30th of November 2018
Car washing on a grand scale

Alexandra Lachner reports from Mr Wash in Stuttgart, one of the largest car washes in the world.

“How much dirt do our customers actually bring in with them?” This was the question Robert Kerbler asked himself in preparing for his interview with ECJ.  “More or less clean cars drive into our black box-like facilities and drive out again, clean.”  

Between the process of driving in and driving out again, the sludge traps of the Stuttgart car wash collect 126 cubic metres of dirt per year. The whole facility has its own small treatment plant, with various collection tanks in which dirt is deposited and from which it is finally removed in compressed form.  Some of the recycled water is returned to the washing process and can be used for cleaning wheel rims or the underside of the vehicles.

So far, so good.  But how is the facility itself kept in good condition? “We have tried out various concepts in different locations, but it has always proved best to concentrate on continual cleaning,” says Kerbler.  “If we just carried out thorough cleaning periodically, this would quickly create the impression that the facility was not in perfect condition.

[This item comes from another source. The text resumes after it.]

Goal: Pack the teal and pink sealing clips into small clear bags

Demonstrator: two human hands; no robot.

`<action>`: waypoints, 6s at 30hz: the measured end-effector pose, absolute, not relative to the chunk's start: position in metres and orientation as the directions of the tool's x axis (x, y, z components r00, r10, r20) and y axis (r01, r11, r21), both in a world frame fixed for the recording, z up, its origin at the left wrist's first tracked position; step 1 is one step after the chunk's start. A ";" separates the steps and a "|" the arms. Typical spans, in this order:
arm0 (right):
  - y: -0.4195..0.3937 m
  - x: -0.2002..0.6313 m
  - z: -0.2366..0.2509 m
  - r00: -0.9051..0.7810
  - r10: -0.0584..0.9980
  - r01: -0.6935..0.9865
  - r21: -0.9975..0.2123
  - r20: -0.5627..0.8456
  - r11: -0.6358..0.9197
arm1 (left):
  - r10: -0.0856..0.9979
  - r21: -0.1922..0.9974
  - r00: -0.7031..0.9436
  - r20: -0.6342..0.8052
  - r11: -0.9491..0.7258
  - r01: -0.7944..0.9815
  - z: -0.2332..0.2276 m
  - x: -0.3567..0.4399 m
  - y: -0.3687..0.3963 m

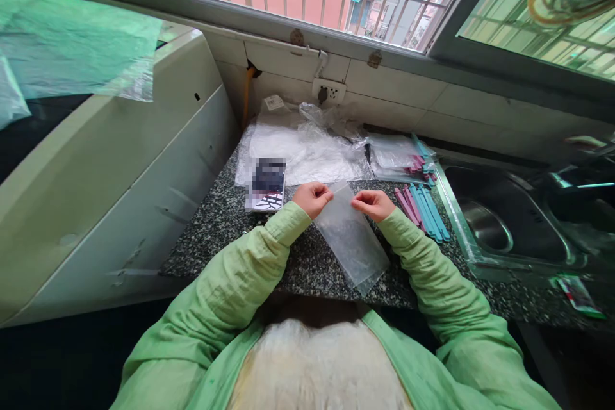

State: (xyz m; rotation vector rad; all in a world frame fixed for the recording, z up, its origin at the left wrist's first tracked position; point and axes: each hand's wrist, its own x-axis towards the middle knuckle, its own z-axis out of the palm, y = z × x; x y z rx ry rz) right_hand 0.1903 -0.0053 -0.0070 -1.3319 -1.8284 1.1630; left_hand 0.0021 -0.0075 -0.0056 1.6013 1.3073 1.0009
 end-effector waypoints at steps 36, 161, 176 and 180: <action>-0.008 0.202 -0.007 -0.316 0.948 0.447 -0.887 -0.035 0.116 | 0.983 0.958 0.038 0.181 -0.185 0.220 -0.003 -0.002 -0.005; 0.016 0.249 -0.033 -0.156 0.987 0.584 -0.804 0.028 0.115 | 0.828 0.799 -0.100 0.552 -0.491 0.347 -0.005 -0.011 -0.005; 0.015 0.253 -0.031 -0.128 0.992 0.508 -0.860 -0.014 0.053 | 0.823 0.807 -0.149 0.549 -0.475 0.350 -0.005 -0.013 -0.004; 0.015 0.261 -0.026 -0.135 0.990 0.502 -0.864 -0.040 0.033 | 0.816 0.807 -0.160 0.555 -0.481 0.343 -0.004 -0.013 -0.004</action>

That won’t do for our customers.” The cloths on the washing units, the lambskins and the cloths for interior cleaning are all washed on site in industrial washing machines. Where the vehicle interior cleaning is done, the floors are polished with electric floor polishers and the windows are regularly cleaned.

A unique process has been developed for the washing facility, using specially selected cleaning agents. “We use alternately acid and alkaline agents in order to remove every kind of dirt even from stainless steel surfaces”, says Kerbler. “For the sake of our employees we are also anxious to use non-abrasive agents”.

Hose drums are installed on the shop floor from which employees can unroll hoses and attach telescopic sprays to them. The cleaning agents, which are dispensed via a dosing system, are then applied to the surfaces. Depending on the degree of soiling, washing is either carried out with a simple hose or in the case of base plates, for example, with a high pressure spray lance.

The right time for this work has to be found so as not to interfere with opening hours. “In car washes with two washing lines, as in Stuttgart, both lines are rarely operating continually at the same time, thus providing a break which can be used for cleaning purposes. On really busy days, or in facilities where there is only one washing line, cleaning has to be done either in the morning or in the evening”, Kerbler explains. This includes the time before and after closing time, in order not to interrupt the washing operation.

Another interesting fact is that, according to Kerbler, one aspect which stands out as particularly relevant to the quality standards of Mr Wash, in addition to the overall impression of the facility as a whole, is the condition of the customer toilets. “It’s true that Germany is a country where cleanliness is in general very highly rated and also where car washing is very popular,” he says with a smile. “We notice this particularly when we exchange ideas internationally: car washes in the USA, for example, are much smaller than ours and our colleagues there are very interested in the way we operate.”